Players must spend the maximum time possible in contact with the ball and experiment by themselves.
For the first time the player has to build a relationship with other players. Give different responsibilities to the players in order to develop a sense of team.
Basic motor skills like walking, running or jumping have to be combined with ball handling and ball control.
|Developmental Phase 1 to 2||U9||
Pre-pubescent players from age 9 to 12 years have a special ability to learn. Therefore, this is the right age to work on specific soccer techniques and skills. Developing good technique is essential at this age.
1v1 and 2v1 attacking and defending situations are important to develop individual skills as well as the passing techniques to develop the necessary team game.
Use small-sided games to develop basic attacking and defensive principles. Other important aspects of tactical training are possession, combination play, transition and finishing in the final third, as well as zonal defending. Players will rotate in two or three different positions to avoid early specialization.

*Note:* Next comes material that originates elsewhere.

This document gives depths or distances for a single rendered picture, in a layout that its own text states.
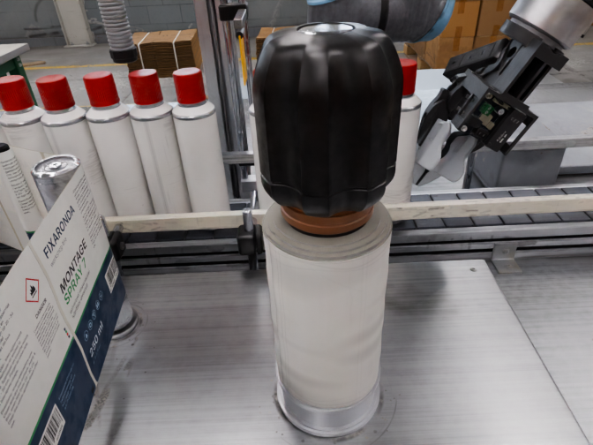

Speed, coordination, balance and agility are the main physical aspects to improve at this stage.
|Developmental Phase 3 to 4||U13||
At this stage, training sessions are orientated more toward tactics and the player will practice in bigger spaces. Players must practice all different types of techniques at this stage. Continue with small-sided games.Strength and endurance should be part of the fitness training. Coaching methods have to consider and preserve players’ health since they will be experiencing many changes due to puberty at this stage. Warm-ups and cool downs are essential as is dynamic flexibility.Players must develop discipline at this stage by following the instructions of the coach both during and outside training sessions.
Tactical training and small-sided games are an essential part of the training at this stage. Attacking and defending principles must be part of all games. Important aspects of the tactical training are speed of play, quick transition, counter attacking and finishing in the final third, as well as pressing.
Technique will focus on speed and accuracy. Passing and finishing are two of the main techniques emphasized at this stage. Part of the technical training will be position-specific (e.g. defender: passing, center midfield players: receiving to turn and strikers: finishing).
The physical aspect of the game is key at this stage: endurance, strength and speed will be part of the weekly training routine.
Players should be expected to show commitment to the team, concentration in training sessions and competitiveness during the game.
All tactical aspects of the game must be covered. Strategy and set pieces are now a major part of the training sessions.
The technical and physical work is based on explosive actions.